The task :: Count every line in the data below where the word "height" appears, then state only that count.

Information provided ::
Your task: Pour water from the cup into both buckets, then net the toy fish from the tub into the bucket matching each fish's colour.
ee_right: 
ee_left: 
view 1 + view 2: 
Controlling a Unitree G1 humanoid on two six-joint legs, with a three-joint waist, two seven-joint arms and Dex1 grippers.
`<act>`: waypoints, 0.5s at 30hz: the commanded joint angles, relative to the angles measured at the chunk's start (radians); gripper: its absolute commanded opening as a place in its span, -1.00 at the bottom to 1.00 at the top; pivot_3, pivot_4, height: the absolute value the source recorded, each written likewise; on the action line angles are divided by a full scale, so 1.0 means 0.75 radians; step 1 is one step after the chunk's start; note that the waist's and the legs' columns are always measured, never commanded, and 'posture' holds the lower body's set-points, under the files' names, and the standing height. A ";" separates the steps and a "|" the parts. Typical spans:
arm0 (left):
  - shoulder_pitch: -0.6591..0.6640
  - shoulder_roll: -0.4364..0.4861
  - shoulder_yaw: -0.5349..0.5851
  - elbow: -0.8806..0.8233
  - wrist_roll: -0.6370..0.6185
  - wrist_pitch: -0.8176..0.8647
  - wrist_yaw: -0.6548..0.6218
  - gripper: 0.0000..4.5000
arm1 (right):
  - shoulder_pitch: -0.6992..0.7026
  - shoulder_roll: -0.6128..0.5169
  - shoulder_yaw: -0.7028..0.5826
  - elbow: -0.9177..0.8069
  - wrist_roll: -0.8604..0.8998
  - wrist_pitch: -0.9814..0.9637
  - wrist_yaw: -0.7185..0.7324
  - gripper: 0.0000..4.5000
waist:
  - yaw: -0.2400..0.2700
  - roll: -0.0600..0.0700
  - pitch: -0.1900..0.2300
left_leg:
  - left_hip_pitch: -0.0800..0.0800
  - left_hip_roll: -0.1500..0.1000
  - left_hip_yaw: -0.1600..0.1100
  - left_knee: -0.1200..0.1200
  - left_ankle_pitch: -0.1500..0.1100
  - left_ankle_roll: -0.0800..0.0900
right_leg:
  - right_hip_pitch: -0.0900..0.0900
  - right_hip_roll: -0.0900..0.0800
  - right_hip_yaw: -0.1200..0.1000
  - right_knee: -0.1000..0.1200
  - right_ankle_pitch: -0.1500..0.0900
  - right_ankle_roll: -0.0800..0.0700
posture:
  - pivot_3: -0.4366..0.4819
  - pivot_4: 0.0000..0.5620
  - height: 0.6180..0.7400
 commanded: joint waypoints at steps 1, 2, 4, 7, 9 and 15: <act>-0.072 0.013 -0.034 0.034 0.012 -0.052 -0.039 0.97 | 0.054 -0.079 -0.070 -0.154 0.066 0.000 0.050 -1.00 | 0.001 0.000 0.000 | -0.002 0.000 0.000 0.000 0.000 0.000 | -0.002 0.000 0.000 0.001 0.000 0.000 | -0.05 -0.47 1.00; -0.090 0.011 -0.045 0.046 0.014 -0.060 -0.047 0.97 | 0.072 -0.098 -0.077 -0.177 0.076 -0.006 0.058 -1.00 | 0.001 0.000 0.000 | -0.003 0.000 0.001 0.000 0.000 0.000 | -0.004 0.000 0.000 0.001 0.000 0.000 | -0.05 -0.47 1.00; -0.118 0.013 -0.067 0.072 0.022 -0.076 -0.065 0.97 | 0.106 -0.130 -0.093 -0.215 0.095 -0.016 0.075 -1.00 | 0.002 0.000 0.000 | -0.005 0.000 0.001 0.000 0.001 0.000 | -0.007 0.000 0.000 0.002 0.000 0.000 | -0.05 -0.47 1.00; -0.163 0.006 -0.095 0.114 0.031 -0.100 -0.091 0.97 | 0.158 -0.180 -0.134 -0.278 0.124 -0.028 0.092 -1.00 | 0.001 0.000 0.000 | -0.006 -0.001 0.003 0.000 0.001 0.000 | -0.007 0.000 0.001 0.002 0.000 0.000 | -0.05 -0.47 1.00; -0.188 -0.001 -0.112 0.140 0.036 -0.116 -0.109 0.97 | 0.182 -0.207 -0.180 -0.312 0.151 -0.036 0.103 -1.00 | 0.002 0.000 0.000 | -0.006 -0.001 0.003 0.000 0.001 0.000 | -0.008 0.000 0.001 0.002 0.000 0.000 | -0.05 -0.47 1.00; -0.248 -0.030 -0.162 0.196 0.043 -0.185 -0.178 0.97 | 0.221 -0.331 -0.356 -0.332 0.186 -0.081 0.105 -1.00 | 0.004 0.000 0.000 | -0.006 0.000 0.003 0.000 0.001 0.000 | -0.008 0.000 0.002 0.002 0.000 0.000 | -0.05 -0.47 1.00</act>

Response to this task :: 2